- Work order -
A word-for-word printout of the whole listing is needed.

── Supplied data ──

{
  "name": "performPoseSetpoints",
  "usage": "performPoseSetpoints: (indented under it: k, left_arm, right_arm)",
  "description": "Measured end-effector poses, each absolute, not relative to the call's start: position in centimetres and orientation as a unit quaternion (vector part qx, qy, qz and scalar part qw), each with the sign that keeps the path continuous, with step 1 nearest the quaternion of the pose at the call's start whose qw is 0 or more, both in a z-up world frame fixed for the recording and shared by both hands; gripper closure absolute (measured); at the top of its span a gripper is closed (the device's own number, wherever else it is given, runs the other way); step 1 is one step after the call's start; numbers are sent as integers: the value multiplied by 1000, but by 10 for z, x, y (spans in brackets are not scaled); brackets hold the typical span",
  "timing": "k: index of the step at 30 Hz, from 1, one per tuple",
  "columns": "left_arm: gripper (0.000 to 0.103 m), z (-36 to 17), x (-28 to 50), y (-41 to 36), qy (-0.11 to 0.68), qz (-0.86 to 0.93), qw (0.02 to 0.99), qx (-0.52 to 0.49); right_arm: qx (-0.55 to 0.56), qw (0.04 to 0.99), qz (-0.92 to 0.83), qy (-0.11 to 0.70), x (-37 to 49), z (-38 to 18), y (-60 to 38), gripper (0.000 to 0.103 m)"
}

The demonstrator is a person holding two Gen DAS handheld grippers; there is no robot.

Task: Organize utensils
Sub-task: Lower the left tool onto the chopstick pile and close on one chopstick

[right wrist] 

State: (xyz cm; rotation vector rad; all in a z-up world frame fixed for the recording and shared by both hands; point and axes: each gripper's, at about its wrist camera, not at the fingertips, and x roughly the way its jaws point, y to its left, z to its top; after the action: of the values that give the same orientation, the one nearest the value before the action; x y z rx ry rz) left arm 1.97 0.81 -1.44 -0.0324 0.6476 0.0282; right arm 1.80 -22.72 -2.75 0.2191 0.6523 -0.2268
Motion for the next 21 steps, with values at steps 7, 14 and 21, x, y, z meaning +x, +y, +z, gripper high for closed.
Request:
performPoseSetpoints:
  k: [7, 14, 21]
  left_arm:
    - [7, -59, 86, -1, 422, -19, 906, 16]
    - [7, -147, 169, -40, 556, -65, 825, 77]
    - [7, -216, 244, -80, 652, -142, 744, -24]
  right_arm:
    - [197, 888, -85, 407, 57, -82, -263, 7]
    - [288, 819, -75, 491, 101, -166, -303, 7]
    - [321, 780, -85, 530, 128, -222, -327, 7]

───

- Written response -
{
  "name": "performPoseSetpoints",
  "usage": "performPoseSetpoints: (indented under it: k, left_arm, right_arm)",
  "description": "Measured end-effector poses, each absolute, not relative to the call's start: position in centimetres and orientation as a unit quaternion (vector part qx, qy, qz and scalar part qw), each with the sign that keeps the path continuous, with step 1 nearest the quaternion of the pose at the call's start whose qw is 0 or more, both in a z-up world frame fixed for the recording and shared by both hands; gripper closure absolute (measured); at the top of its span a gripper is closed (the device's own number, wherever else it is given, runs the other way); step 1 is one step after the call's start; numbers are sent as integers: the value multiplied by 1000, but by 10 for z, x, y (spans in brackets are not scaled); brackets hold the typical span",
  "timing": "k: index of the step at 30 Hz, from 1, one per tuple",
  "columns": "left_arm: gripper (0.000 to 0.103 m), z (-36 to 17), x (-28 to 50), y (-41 to 36), qy (-0.11 to 0.68), qz (-0.86 to 0.93), qw (0.02 to 0.99), qx (-0.52 to 0.49); right_arm: qx (-0.55 to 0.56), qw (0.04 to 0.99), qz (-0.92 to 0.83), qy (-0.11 to 0.70), x (-37 to 49), z (-38 to 18), y (-60 to 38), gripper (0.000 to 0.103 m)"
}

The demonstrator is a person holding two Gen DAS handheld grippers; there is no robot.

Task: Organize utensils
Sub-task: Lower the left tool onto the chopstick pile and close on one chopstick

[right wrist] 

State: (xyz cm; rotation vector rad; all in a z-up world frame fixed for the recording and shared by both hands; point and axes: each gripper's, at about its wrist camera, not at the fingertips, and x roughly the way its jaws point, y to its left, z to its top; after the action: of the values that give the same orientation, the one nearest the value before the action; x y z rx ry rz) left arm 1.97 0.81 -1.44 -0.0324 0.6476 0.0282; right arm 1.80 -22.72 -2.75 0.2191 0.6523 -0.2268
Motion for the next 21 steps, with values at steps 7, 14 and 21, x, y, z meaning +x, +y, +z, gripper high for closed.
Request:
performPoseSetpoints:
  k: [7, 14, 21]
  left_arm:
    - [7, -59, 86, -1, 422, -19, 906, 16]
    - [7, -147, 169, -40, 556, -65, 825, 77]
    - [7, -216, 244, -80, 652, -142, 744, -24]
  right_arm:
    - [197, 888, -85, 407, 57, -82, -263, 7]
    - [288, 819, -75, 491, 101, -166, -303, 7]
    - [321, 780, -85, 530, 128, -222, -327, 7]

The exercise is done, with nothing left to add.